The view of the mountains, of Bourj Hammoud church steeples, of
Jaques' pink apartment building down the hill, of the `Do You Regret
It?' laser-tattoo removal billboard peering over the highway. Just
beyond that a trash heap, and in the distance, the murky
Mediterranean, far bluer, I told myself, beyond the expansive horizon.
Early one evening, I decided to visit the agoomp I played in as a
child. It was attached to the Armenian Catholic Parish of
Annunciation, a five minute walk door to door. The gates to the parish
were open and in the courtyard I recognized the sign to the agoomp
entrance. Ararat, it read.
I entered and immediately, before noticing the absence of lighting or
children playing and before noticing the dust left over from a
half-finished construction job, I heard a sound. Its identity evaded
me at first.
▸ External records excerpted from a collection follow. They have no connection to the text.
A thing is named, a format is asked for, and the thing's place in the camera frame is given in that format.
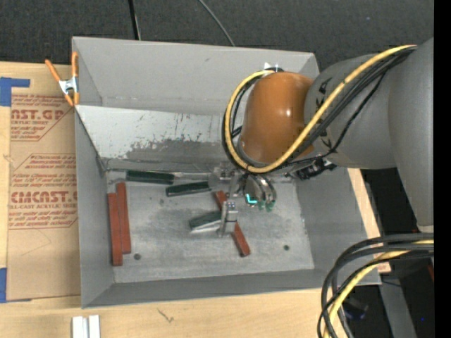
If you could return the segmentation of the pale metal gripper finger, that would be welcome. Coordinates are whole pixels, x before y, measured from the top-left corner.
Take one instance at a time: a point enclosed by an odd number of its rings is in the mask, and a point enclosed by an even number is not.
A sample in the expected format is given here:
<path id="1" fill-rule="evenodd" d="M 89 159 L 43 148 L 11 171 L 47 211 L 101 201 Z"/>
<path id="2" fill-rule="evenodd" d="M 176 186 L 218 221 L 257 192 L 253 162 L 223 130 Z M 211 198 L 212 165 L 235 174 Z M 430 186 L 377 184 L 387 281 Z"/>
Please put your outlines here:
<path id="1" fill-rule="evenodd" d="M 237 222 L 238 209 L 234 201 L 224 201 L 221 208 L 221 220 L 216 233 L 219 237 L 231 234 Z"/>
<path id="2" fill-rule="evenodd" d="M 216 167 L 209 174 L 208 184 L 210 189 L 228 189 L 234 176 L 234 170 L 229 168 Z"/>

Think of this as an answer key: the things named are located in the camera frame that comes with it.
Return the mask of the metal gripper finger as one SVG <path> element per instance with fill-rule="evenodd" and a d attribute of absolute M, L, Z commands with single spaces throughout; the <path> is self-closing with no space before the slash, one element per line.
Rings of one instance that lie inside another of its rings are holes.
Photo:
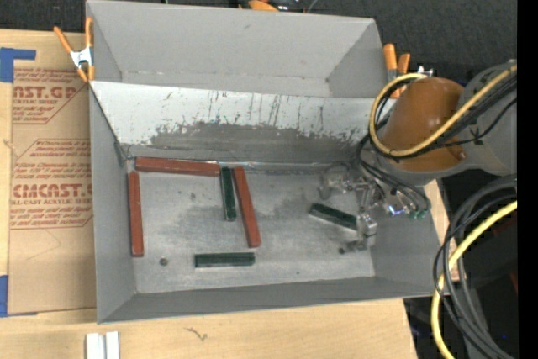
<path fill-rule="evenodd" d="M 356 220 L 356 238 L 346 244 L 348 251 L 365 251 L 375 245 L 377 221 L 369 214 L 360 214 Z"/>
<path fill-rule="evenodd" d="M 321 177 L 319 196 L 328 200 L 335 193 L 348 193 L 355 190 L 350 176 L 345 173 L 325 173 Z"/>

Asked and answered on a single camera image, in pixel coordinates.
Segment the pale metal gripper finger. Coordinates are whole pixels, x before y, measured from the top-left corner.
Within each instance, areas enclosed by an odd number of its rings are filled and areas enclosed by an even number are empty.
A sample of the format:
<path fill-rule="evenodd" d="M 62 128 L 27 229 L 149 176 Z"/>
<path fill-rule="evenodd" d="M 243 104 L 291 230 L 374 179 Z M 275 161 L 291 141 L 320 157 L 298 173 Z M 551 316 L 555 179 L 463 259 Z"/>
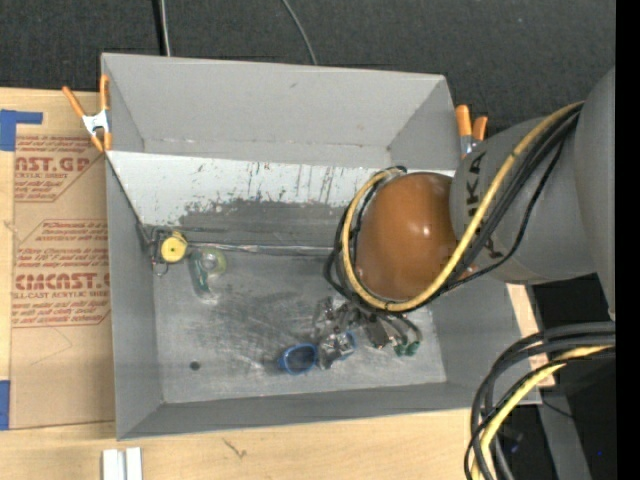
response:
<path fill-rule="evenodd" d="M 334 363 L 344 361 L 356 350 L 356 337 L 351 331 L 330 334 L 318 347 L 321 369 L 330 369 Z"/>
<path fill-rule="evenodd" d="M 326 297 L 314 316 L 314 328 L 318 331 L 345 331 L 353 322 L 354 307 L 343 298 Z"/>

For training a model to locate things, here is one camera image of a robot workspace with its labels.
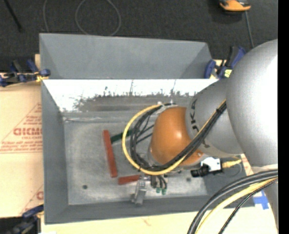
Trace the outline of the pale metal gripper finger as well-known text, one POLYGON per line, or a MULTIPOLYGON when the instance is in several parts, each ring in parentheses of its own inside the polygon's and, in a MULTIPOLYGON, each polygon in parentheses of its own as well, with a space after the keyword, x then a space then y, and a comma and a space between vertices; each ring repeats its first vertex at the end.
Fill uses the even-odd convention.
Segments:
POLYGON ((135 193, 131 194, 131 202, 135 205, 142 205, 144 201, 144 190, 136 190, 135 193))
POLYGON ((146 180, 139 180, 137 182, 137 197, 144 197, 146 194, 146 180))

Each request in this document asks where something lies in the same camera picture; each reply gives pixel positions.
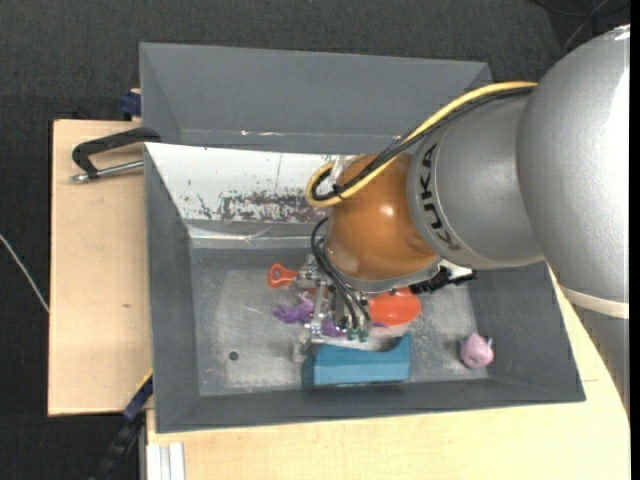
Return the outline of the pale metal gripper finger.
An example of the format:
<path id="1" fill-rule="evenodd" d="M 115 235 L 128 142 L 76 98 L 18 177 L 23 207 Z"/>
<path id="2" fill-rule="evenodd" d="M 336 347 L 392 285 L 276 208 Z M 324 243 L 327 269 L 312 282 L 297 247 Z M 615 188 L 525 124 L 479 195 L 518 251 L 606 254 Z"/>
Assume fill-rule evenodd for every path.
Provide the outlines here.
<path id="1" fill-rule="evenodd" d="M 295 286 L 298 297 L 302 301 L 311 300 L 316 296 L 316 273 L 309 270 L 299 270 Z"/>
<path id="2" fill-rule="evenodd" d="M 292 345 L 292 361 L 303 363 L 314 350 L 326 342 L 319 326 L 306 323 L 302 326 L 296 341 Z"/>

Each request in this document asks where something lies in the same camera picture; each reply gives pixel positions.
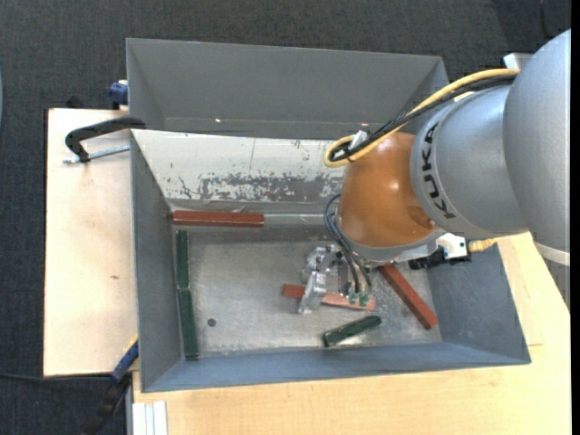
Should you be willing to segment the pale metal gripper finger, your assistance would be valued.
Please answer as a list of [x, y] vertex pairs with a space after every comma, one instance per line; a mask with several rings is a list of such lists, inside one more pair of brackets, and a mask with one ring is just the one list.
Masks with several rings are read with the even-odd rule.
[[303, 282], [307, 282], [311, 274], [320, 269], [326, 255], [327, 250], [325, 246], [317, 246], [307, 255], [301, 274]]
[[304, 293], [297, 307], [299, 314], [310, 314], [316, 311], [326, 295], [326, 275], [312, 272], [306, 281]]

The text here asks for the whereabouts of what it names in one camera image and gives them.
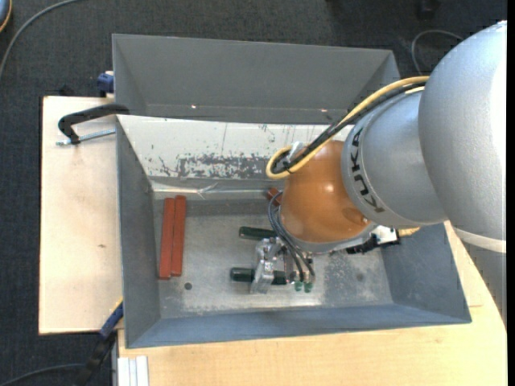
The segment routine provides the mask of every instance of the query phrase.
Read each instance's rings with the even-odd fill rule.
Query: wooden table
[[[98,330],[122,293],[114,137],[55,145],[64,138],[56,126],[61,116],[107,101],[43,101],[41,335]],[[92,121],[77,131],[112,124]],[[148,356],[151,386],[507,384],[504,324],[472,260],[446,227],[470,324],[129,350],[120,329],[117,353]]]

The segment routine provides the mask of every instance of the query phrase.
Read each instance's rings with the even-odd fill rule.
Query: red wooden block
[[[175,197],[174,239],[171,251],[171,275],[183,274],[184,227],[186,224],[186,197]]]
[[[175,200],[165,199],[163,209],[163,227],[161,231],[161,259],[159,262],[159,279],[168,280],[171,275],[171,255],[174,244]]]

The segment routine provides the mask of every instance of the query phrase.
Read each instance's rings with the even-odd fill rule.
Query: yellow cable
[[[392,90],[395,90],[397,88],[401,88],[403,86],[407,86],[408,84],[417,84],[417,83],[424,83],[429,80],[429,76],[417,76],[417,77],[409,77],[407,79],[402,79],[395,81],[391,84],[386,85],[383,88],[380,88],[376,92],[372,93],[370,96],[365,98],[359,105],[357,105],[354,109],[351,110],[349,114],[347,114],[343,119],[341,119],[339,125],[345,123],[347,120],[351,119],[352,117],[356,116],[359,112],[361,112],[363,109],[365,109],[367,106],[369,106],[371,103],[376,101],[379,97],[384,96],[386,93],[391,92]],[[303,158],[300,162],[293,165],[288,169],[288,171],[283,171],[281,173],[272,173],[272,166],[275,164],[275,161],[281,156],[282,154],[286,153],[287,151],[291,150],[291,146],[283,147],[282,149],[278,150],[268,161],[266,164],[266,175],[273,180],[279,180],[284,179],[285,177],[289,176],[291,173],[295,173],[297,170],[304,167],[304,165],[309,162],[309,160],[317,154],[320,149],[322,149],[329,141],[331,141],[332,136],[329,137],[325,142],[320,144],[316,149],[314,149],[312,152],[306,155],[305,158]]]

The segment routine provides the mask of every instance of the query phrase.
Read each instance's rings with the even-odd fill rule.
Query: dark carpet
[[[27,19],[59,1],[14,0],[0,57]],[[28,27],[0,81],[0,384],[38,368],[84,362],[95,342],[93,334],[38,336],[41,96],[64,86],[76,96],[98,96],[97,76],[112,69],[112,33],[386,48],[406,77],[416,74],[410,44],[420,31],[467,37],[507,18],[508,0],[441,0],[434,19],[423,22],[415,16],[417,1],[96,0]],[[443,35],[420,39],[421,68],[431,70],[455,44]],[[59,372],[20,384],[71,379]],[[109,384],[109,368],[91,384]]]

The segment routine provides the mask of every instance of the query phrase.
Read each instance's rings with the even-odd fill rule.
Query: cable
[[[460,35],[456,35],[454,33],[451,33],[450,31],[440,30],[440,29],[432,29],[432,30],[425,30],[418,33],[413,41],[411,42],[411,60],[413,61],[413,64],[415,68],[417,69],[417,73],[419,75],[422,75],[422,71],[420,70],[420,67],[418,66],[417,57],[415,55],[415,48],[417,46],[418,39],[420,39],[423,35],[430,35],[430,34],[441,34],[441,35],[448,35],[451,37],[455,37],[458,40],[463,40],[464,38]]]
[[[297,253],[293,250],[293,248],[289,244],[288,237],[284,233],[282,233],[282,230],[281,230],[280,224],[277,221],[277,218],[274,217],[274,210],[273,210],[274,202],[275,202],[275,200],[277,200],[277,198],[280,195],[282,195],[282,191],[280,191],[274,197],[272,197],[272,199],[270,199],[270,202],[268,203],[268,220],[270,221],[270,225],[272,226],[272,229],[274,230],[275,234],[277,234],[277,236],[279,238],[281,238],[281,240],[285,243],[286,250],[290,254],[293,261],[295,262],[295,265],[297,266],[297,270],[299,271],[300,281],[304,281],[303,267],[300,265],[300,261],[297,258]]]
[[[37,13],[37,14],[33,15],[31,18],[29,18],[19,28],[19,30],[13,36],[13,39],[10,41],[9,46],[7,46],[6,53],[4,54],[4,56],[2,58],[2,62],[0,63],[0,82],[2,81],[3,71],[4,71],[5,67],[6,67],[7,57],[9,57],[10,51],[12,50],[12,48],[14,46],[14,43],[16,43],[16,40],[18,39],[18,37],[23,33],[23,31],[27,27],[29,27],[35,20],[37,20],[38,18],[42,17],[43,15],[45,15],[46,13],[48,13],[48,12],[54,10],[54,9],[58,9],[60,7],[63,7],[63,6],[66,6],[68,4],[72,4],[72,3],[75,3],[75,2],[83,2],[83,1],[86,1],[86,0],[64,0],[63,2],[58,2],[58,3],[56,3],[56,4],[52,5],[52,6],[47,7],[46,9],[41,10],[39,13]]]
[[[297,257],[300,257],[300,259],[303,261],[307,269],[309,270],[310,275],[312,276],[312,281],[315,280],[315,270],[313,269],[313,266],[308,261],[308,259],[303,255],[303,250],[296,245],[291,238],[288,236],[288,232],[286,229],[282,226],[281,222],[278,218],[279,210],[276,208],[273,209],[273,204],[277,200],[277,198],[282,195],[282,191],[277,193],[269,202],[268,204],[268,219],[270,221],[270,224],[272,226],[272,229],[275,231],[275,233],[284,241],[286,249],[288,252],[290,252],[290,255],[293,257],[295,264],[297,266],[297,269],[299,269],[299,275],[300,275],[300,281],[304,281],[304,274],[302,266],[300,265],[299,259]]]
[[[309,152],[307,154],[303,154],[301,158],[296,158],[296,162],[291,166],[283,169],[280,172],[274,172],[274,168],[277,166],[277,163],[280,159],[284,158],[286,154],[291,150],[291,146],[286,146],[279,149],[268,161],[266,164],[266,175],[273,180],[284,179],[291,173],[295,173],[297,170],[304,167],[304,165],[317,154],[320,149],[322,149],[339,130],[343,129],[353,118],[358,116],[361,112],[366,110],[374,101],[380,99],[380,97],[388,94],[397,89],[401,89],[402,91],[406,91],[412,89],[414,85],[425,84],[429,80],[429,76],[418,76],[418,77],[409,77],[407,79],[398,80],[391,84],[386,85],[383,88],[380,88],[376,92],[372,93],[370,96],[365,98],[360,104],[358,104],[354,109],[351,110],[337,125],[331,125],[329,129],[332,129],[332,133],[327,136],[323,141],[321,141],[314,149],[312,149],[309,145],[307,149]]]
[[[0,384],[0,386],[7,386],[8,384],[14,384],[19,382],[20,380],[28,379],[32,376],[41,375],[47,372],[53,372],[58,370],[72,370],[82,368],[84,365],[82,363],[70,363],[70,364],[61,364],[59,366],[50,366],[49,368],[43,368],[39,370],[34,370],[33,372],[26,373],[25,375],[21,375],[19,377],[15,377],[14,379],[8,380],[5,383]]]
It was the high-pitched hum of a drill, I thought, or
children playing in the street.
AMA 2009 Best Rock Album acceptance
The hallway was faintly lit by distant streetlamps. I passed the
basketball court where I once played, searching for the sound. Up the
stairway. Sound growing clearer, a song, focus deterred by a flood of
memories, the agoomp's main room, dark, empty. I imagined baron Eli,
my chess mentor, hunched over the bar like he had been the first time
I walked into that loud, lit room. The twins, Harout and Whatshisname,
ping ponging while my cousins watched on, waiting their turn to enter
the plastic-paddle colloseum.
Visions vanish. Vibrations. I was standing over the sound. A voice. A
beautiful melody, a capella. I ran down the stairs and found a door
that might...but instead it fed into a different hallway. Another locked
door, but the sound louder than before. I ran around the building to
the other side, sure of my target, and opened the door.
Plush, red carpet padded the ground of a vast theater. A
contemplative, purposeful voice rang from the stage. Eileen
Khatchadourian sang Dele Yaman into a microphone, eyes closed, swaying
to the melody. Her band mates, Miran Gurunian from the Beirut rock
outfit Blend, Mazen Siblini, Haitham Shalhoub, Jad Aouad, absorbed the
sound as I did.
Sometimes you stumble upon something beautiful by pure chance.
Inchoate, but beautiful. You admire it. The scent of a steady
snowfall. A street painter surprising you with skill and
determination. You know the world would appreciate it. But for that
moment it does not matter because it is just yours. I stumbled into a
sound, one that whisked me away. Eileen and gang let me sit in the
auditorium and watch the rest of their rehearsal.
The songs of Midan, an alternative-rock style arrangement of nine
traditional Armenian songs, took me to the past, present, and future.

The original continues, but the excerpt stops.